Exercise goal: Report every line in the listing that contains the string "Find".

Records for this exercise:

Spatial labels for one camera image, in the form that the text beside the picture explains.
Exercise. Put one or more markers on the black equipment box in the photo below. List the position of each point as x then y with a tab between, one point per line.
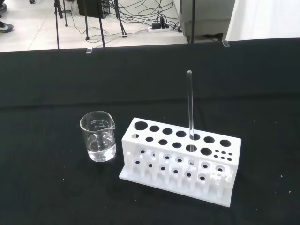
93	8

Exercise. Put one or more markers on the glass beaker with water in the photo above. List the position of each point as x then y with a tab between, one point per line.
98	151

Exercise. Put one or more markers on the pale board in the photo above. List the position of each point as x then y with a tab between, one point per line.
264	18

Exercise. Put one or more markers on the person's shoe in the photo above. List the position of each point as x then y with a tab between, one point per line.
5	27

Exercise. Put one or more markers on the grey cabinet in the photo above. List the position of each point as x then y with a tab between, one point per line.
206	16

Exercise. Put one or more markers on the white power strip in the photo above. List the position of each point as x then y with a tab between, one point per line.
159	30

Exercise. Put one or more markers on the white test tube rack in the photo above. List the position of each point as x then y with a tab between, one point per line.
127	145

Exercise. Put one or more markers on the black bench cloth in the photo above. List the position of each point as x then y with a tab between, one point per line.
47	117

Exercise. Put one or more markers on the clear plastic cloth clip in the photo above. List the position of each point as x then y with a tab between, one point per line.
89	51
225	44

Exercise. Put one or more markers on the black tripod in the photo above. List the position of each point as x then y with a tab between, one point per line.
57	28
101	30

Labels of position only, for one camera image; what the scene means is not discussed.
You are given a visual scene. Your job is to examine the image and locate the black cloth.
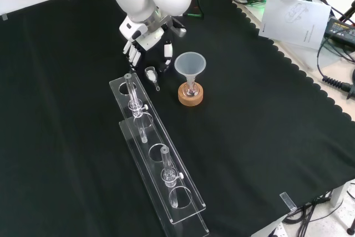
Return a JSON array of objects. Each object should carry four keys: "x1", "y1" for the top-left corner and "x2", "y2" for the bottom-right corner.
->
[{"x1": 0, "y1": 0, "x2": 355, "y2": 237}]

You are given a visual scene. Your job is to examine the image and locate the clear acrylic funnel stand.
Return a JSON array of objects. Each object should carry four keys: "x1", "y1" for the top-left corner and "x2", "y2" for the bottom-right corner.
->
[{"x1": 108, "y1": 72, "x2": 210, "y2": 237}]

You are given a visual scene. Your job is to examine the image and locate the black cables under bench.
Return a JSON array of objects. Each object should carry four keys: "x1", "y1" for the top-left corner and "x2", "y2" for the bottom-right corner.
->
[{"x1": 282, "y1": 183, "x2": 355, "y2": 237}]

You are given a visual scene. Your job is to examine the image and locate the white printed paper sheet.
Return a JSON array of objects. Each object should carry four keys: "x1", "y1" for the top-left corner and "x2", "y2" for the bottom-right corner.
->
[{"x1": 258, "y1": 0, "x2": 332, "y2": 51}]

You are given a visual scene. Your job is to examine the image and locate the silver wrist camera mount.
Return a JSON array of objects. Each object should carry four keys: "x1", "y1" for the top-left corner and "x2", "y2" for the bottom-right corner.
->
[{"x1": 159, "y1": 14, "x2": 187, "y2": 38}]

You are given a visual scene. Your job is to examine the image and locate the small round-bottom glass flask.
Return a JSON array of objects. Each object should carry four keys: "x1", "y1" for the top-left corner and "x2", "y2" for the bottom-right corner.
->
[{"x1": 185, "y1": 79, "x2": 200, "y2": 97}]

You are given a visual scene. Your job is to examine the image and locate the white power strip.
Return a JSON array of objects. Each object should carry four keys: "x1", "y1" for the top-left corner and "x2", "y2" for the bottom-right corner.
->
[{"x1": 268, "y1": 220, "x2": 287, "y2": 237}]

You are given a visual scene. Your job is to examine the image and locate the clear tape strip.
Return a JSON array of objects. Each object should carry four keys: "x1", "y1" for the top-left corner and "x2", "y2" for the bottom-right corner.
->
[{"x1": 279, "y1": 191, "x2": 297, "y2": 211}]

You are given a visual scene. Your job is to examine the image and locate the black power adapter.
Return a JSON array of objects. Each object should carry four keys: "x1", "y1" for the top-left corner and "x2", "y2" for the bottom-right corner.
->
[{"x1": 322, "y1": 17, "x2": 355, "y2": 45}]

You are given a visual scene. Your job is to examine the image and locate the translucent plastic funnel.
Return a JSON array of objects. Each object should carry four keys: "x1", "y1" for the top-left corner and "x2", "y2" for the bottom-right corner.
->
[{"x1": 174, "y1": 51, "x2": 207, "y2": 88}]

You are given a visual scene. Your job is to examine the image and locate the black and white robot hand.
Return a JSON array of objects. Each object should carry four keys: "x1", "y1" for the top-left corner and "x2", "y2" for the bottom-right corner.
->
[{"x1": 119, "y1": 16, "x2": 175, "y2": 73}]

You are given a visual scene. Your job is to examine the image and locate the cork ring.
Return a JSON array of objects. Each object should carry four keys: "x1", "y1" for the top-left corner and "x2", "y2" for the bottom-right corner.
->
[{"x1": 177, "y1": 82, "x2": 205, "y2": 108}]

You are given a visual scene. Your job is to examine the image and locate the black cable with ribbed plug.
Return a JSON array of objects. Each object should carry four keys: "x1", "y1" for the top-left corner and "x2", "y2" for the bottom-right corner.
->
[{"x1": 317, "y1": 38, "x2": 355, "y2": 99}]

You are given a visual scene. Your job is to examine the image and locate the clear weighing funnel with powder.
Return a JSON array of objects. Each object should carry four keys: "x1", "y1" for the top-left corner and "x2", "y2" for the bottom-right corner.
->
[{"x1": 144, "y1": 66, "x2": 161, "y2": 92}]

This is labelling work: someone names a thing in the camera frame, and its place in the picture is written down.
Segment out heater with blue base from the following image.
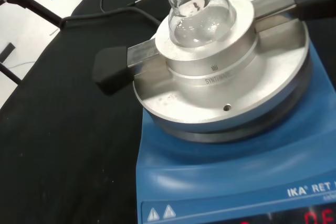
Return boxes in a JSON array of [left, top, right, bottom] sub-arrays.
[[132, 11, 336, 224]]

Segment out clear round-bottom glass flask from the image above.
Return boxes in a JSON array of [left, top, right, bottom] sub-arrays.
[[153, 0, 237, 49]]

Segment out black bench cloth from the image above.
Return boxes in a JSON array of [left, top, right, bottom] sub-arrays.
[[0, 0, 336, 224]]

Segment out thick black power cable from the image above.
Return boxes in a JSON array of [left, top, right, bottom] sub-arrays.
[[61, 7, 162, 29]]

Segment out aluminium heating block, black handles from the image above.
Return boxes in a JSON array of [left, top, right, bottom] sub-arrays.
[[93, 0, 336, 96]]

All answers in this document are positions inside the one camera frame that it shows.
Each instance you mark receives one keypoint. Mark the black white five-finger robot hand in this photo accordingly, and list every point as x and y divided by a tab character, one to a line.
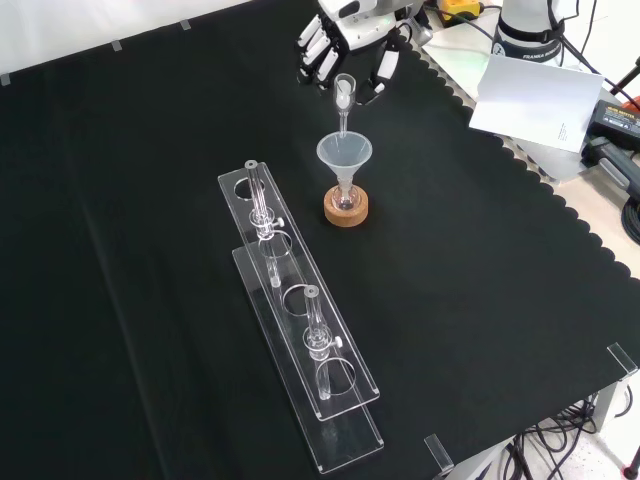
360	25

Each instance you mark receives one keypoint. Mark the clear plastic funnel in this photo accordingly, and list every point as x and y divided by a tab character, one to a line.
345	152

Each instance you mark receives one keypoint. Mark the small round-bottom glass flask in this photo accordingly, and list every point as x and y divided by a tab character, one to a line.
346	200

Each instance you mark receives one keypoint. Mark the clear acrylic funnel stand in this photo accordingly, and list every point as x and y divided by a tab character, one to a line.
300	340

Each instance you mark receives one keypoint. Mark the yellow stop button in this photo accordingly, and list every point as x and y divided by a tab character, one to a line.
457	7

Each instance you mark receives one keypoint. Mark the pale white board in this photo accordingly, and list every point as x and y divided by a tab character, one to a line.
535	100

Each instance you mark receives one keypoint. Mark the black tripod leg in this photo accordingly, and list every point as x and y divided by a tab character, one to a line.
627	80

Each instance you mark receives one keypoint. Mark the black power supply box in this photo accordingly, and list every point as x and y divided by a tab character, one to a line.
617	117

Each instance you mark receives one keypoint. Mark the black grey hand tool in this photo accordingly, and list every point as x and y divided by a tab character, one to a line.
612	165

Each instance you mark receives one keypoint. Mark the black bench cloth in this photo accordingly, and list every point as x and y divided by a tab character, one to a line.
150	250

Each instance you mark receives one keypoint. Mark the clear acrylic cloth clip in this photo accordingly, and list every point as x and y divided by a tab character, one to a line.
622	357
437	452

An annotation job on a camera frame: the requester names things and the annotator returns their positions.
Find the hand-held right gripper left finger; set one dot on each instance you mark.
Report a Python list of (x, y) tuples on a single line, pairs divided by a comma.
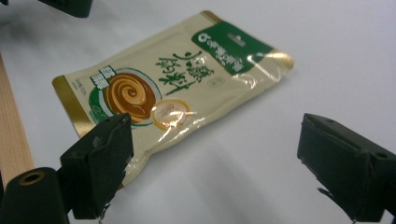
[(96, 168)]

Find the beige and green sauce pouch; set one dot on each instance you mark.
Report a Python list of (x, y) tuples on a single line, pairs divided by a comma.
[(183, 77)]

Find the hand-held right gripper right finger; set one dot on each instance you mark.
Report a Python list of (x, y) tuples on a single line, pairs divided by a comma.
[(345, 168)]

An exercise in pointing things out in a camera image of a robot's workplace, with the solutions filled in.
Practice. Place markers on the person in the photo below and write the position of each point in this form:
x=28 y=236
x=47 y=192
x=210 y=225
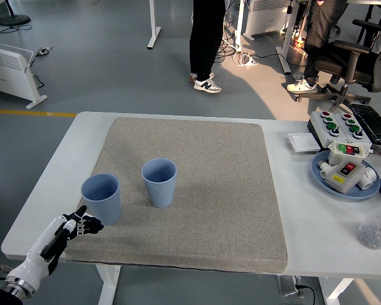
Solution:
x=203 y=38
x=320 y=25

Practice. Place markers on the clear bottle with red cap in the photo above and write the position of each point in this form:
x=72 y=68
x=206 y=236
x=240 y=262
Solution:
x=374 y=225

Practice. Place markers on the light blue ribbed cup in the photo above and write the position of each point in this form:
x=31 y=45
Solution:
x=160 y=190
x=106 y=206

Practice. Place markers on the black office chair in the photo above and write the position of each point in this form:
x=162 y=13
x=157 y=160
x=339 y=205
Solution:
x=362 y=70

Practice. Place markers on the black fan stand base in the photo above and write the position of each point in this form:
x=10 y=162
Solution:
x=13 y=20

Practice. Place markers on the black wrapped flat object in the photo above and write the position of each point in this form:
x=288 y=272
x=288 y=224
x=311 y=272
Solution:
x=374 y=124

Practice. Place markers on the white table leg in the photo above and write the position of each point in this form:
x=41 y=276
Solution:
x=335 y=292
x=109 y=286

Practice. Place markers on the blue plate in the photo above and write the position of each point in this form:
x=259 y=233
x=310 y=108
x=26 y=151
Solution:
x=355 y=194

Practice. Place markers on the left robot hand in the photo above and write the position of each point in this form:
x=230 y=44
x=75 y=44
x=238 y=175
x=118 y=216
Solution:
x=37 y=251

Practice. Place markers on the grey box under table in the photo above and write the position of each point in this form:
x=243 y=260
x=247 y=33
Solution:
x=287 y=286

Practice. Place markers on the grey-brown mat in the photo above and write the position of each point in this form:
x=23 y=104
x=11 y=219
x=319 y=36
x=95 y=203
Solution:
x=209 y=190

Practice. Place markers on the white desk leg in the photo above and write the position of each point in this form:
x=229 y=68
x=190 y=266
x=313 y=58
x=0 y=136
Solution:
x=285 y=41
x=153 y=31
x=239 y=25

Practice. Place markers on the grey red-button switch box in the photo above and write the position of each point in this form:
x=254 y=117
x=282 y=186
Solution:
x=346 y=184

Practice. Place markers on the grey floor power strip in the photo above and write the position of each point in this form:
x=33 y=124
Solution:
x=44 y=51

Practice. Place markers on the white push-button control box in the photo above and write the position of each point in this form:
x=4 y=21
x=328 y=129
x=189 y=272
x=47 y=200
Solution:
x=343 y=122
x=320 y=127

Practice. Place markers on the white green-red switch box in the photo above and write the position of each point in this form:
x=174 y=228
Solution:
x=336 y=155

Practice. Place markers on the white panel heater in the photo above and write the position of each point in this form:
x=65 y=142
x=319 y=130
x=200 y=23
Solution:
x=263 y=19
x=5 y=73

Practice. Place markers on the white wall switch plate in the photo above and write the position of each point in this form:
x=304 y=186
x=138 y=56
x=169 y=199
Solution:
x=303 y=142

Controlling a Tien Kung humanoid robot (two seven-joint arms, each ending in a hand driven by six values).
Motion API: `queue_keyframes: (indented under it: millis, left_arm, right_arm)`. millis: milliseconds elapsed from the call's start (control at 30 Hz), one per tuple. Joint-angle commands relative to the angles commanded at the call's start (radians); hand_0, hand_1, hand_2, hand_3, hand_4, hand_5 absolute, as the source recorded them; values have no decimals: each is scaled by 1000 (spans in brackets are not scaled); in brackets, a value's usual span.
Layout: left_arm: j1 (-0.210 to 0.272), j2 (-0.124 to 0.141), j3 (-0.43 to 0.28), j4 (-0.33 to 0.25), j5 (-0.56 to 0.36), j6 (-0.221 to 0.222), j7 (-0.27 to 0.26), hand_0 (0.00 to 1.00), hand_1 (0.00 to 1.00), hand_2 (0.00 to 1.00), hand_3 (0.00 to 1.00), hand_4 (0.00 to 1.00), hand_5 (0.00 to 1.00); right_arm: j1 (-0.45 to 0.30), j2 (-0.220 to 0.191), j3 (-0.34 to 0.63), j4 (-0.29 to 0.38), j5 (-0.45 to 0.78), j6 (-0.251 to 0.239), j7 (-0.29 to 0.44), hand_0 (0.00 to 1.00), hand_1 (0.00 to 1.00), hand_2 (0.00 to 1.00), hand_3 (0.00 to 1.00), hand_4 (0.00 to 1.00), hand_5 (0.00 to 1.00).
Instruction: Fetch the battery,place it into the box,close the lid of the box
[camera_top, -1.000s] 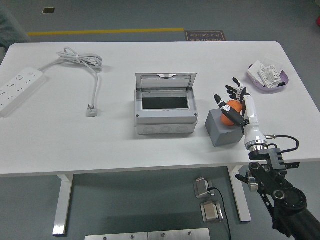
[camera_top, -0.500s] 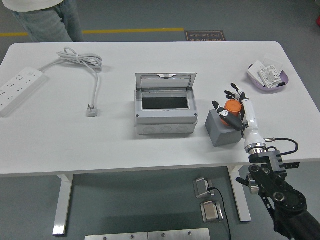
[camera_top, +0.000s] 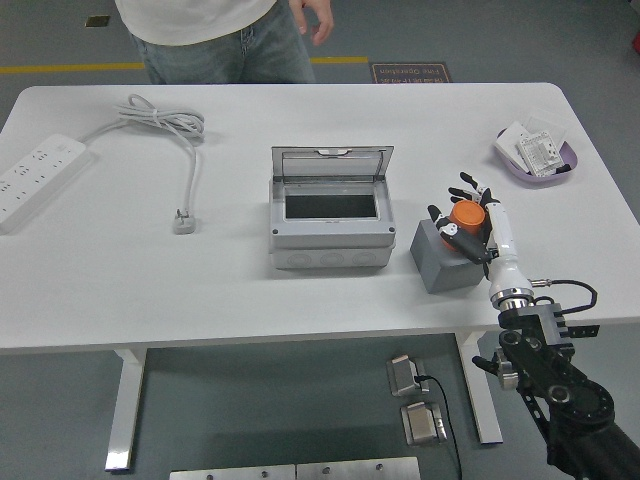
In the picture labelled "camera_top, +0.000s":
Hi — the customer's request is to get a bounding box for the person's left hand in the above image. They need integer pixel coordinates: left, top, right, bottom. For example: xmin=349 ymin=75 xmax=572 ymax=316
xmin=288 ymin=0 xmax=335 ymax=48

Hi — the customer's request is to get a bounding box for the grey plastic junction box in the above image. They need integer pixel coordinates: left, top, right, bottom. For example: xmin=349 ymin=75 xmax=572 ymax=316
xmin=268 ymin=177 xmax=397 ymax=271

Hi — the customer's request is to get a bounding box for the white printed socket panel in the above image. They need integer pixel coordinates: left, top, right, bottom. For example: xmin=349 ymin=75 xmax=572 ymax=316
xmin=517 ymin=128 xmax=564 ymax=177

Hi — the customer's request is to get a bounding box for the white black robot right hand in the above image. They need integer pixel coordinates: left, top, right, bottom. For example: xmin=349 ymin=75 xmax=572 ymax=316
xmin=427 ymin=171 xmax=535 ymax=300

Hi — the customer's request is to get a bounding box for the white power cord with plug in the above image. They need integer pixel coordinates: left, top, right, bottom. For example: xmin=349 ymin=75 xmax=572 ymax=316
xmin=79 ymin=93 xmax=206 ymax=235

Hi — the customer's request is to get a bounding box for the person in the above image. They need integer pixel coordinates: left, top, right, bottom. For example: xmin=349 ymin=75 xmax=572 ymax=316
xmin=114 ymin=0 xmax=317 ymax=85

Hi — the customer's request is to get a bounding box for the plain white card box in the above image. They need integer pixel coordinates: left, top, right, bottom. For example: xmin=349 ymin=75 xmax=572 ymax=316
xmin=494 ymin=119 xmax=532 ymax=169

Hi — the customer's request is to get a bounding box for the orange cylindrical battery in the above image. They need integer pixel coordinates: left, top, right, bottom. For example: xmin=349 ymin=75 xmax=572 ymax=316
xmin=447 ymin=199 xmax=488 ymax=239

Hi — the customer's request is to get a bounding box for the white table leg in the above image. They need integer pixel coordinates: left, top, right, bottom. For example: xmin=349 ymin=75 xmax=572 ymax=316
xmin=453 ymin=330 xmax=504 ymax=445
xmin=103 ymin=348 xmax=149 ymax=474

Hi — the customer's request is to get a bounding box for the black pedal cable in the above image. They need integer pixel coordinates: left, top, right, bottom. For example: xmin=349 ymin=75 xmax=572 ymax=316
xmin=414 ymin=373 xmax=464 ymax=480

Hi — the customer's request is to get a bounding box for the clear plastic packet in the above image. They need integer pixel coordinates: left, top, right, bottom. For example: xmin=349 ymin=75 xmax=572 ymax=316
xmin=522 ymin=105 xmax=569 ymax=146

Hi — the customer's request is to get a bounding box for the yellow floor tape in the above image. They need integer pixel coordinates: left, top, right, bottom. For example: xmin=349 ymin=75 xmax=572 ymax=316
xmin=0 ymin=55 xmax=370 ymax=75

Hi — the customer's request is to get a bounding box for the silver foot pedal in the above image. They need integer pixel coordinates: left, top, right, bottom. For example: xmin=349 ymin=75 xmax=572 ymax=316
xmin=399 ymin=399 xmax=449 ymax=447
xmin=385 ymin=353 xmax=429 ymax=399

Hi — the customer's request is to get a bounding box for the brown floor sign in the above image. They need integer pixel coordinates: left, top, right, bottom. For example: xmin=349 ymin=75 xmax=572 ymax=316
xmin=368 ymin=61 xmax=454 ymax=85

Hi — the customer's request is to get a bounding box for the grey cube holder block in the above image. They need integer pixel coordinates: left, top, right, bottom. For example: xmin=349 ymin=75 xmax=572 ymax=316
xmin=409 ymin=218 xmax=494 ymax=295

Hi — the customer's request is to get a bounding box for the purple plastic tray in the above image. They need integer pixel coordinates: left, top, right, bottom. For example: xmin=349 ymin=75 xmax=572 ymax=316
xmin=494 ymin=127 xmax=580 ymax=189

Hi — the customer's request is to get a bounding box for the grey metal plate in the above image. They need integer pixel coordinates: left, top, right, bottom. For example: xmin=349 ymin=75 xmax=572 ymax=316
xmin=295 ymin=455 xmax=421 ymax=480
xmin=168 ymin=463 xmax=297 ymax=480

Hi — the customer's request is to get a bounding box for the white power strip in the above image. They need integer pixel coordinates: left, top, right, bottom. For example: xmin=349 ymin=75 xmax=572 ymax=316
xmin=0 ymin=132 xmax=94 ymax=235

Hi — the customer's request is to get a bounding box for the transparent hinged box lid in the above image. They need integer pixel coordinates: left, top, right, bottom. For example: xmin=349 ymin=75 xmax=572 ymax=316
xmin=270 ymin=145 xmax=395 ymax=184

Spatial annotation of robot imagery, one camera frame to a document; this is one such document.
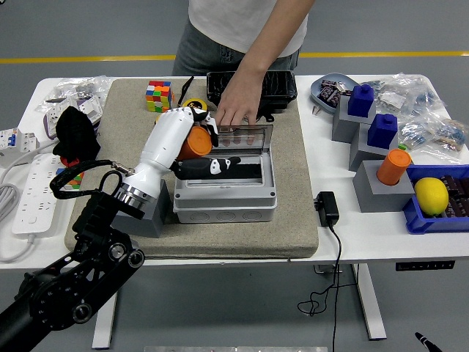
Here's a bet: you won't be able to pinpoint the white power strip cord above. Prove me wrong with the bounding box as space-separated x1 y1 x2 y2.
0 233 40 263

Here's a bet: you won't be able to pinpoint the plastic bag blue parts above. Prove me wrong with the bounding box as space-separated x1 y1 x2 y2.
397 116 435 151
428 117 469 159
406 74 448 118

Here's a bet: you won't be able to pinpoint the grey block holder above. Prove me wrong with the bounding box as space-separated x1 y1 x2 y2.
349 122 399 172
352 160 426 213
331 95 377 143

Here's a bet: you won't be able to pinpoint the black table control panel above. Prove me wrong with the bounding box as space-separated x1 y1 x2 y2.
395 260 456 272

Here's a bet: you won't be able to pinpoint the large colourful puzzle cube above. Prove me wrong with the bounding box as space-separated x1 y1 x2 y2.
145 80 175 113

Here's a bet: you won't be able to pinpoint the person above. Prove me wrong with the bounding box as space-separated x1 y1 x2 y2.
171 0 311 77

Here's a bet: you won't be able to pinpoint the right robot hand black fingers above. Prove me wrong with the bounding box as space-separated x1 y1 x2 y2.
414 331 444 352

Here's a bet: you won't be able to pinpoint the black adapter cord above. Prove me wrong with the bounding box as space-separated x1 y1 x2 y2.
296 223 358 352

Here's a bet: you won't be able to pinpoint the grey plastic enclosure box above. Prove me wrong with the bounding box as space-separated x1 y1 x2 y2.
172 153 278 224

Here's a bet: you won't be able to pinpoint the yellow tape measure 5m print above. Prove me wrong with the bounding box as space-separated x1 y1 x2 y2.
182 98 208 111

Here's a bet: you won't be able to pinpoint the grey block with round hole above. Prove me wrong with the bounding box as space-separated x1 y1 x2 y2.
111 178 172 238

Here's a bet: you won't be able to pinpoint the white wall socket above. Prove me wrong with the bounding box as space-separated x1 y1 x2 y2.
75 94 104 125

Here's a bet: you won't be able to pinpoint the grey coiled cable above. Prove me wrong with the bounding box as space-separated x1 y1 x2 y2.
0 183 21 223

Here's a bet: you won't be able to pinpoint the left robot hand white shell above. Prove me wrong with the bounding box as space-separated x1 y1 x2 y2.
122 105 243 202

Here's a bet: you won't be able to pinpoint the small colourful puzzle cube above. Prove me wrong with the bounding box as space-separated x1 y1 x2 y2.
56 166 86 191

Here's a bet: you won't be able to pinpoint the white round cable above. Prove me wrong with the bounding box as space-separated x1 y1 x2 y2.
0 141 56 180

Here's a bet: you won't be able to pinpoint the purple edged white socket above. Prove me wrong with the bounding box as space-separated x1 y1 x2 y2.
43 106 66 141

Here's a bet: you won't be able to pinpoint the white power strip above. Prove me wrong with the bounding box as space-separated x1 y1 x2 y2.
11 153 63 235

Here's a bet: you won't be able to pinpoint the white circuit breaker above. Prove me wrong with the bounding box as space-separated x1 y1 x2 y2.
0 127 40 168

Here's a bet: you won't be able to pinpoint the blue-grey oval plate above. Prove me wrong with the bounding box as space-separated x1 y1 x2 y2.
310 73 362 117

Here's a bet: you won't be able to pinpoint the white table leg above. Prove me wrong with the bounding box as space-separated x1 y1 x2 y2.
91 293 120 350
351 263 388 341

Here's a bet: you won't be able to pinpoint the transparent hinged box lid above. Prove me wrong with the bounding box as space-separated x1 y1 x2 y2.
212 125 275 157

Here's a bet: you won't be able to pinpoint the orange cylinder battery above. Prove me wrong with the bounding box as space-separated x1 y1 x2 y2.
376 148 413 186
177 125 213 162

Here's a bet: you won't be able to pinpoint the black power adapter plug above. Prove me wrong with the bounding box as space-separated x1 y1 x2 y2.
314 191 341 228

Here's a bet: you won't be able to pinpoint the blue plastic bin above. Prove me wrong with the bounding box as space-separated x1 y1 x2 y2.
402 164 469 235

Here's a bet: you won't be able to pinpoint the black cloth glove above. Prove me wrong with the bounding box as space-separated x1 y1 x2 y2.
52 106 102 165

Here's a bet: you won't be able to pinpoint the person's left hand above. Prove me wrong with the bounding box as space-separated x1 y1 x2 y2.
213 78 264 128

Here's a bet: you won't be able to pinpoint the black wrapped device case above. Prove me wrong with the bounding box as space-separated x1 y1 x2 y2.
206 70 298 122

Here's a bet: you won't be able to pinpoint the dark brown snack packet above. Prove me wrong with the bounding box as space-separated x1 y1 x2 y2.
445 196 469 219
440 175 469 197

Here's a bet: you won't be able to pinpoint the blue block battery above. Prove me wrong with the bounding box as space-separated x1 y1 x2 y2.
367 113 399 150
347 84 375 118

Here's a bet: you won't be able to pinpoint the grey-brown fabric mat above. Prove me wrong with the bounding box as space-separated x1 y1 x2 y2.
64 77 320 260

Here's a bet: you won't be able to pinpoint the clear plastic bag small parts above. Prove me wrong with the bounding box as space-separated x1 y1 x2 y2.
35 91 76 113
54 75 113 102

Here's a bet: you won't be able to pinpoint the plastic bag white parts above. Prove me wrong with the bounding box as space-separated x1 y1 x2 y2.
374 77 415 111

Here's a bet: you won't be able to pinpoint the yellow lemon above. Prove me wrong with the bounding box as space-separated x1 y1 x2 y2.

Response area:
Find the hand-held right gripper left finger; set one dot on each instance you mark.
Find the beige and green sauce pouch; set one dot on each instance you mark.
Find the hand-held right gripper right finger; set one dot on each instance you mark.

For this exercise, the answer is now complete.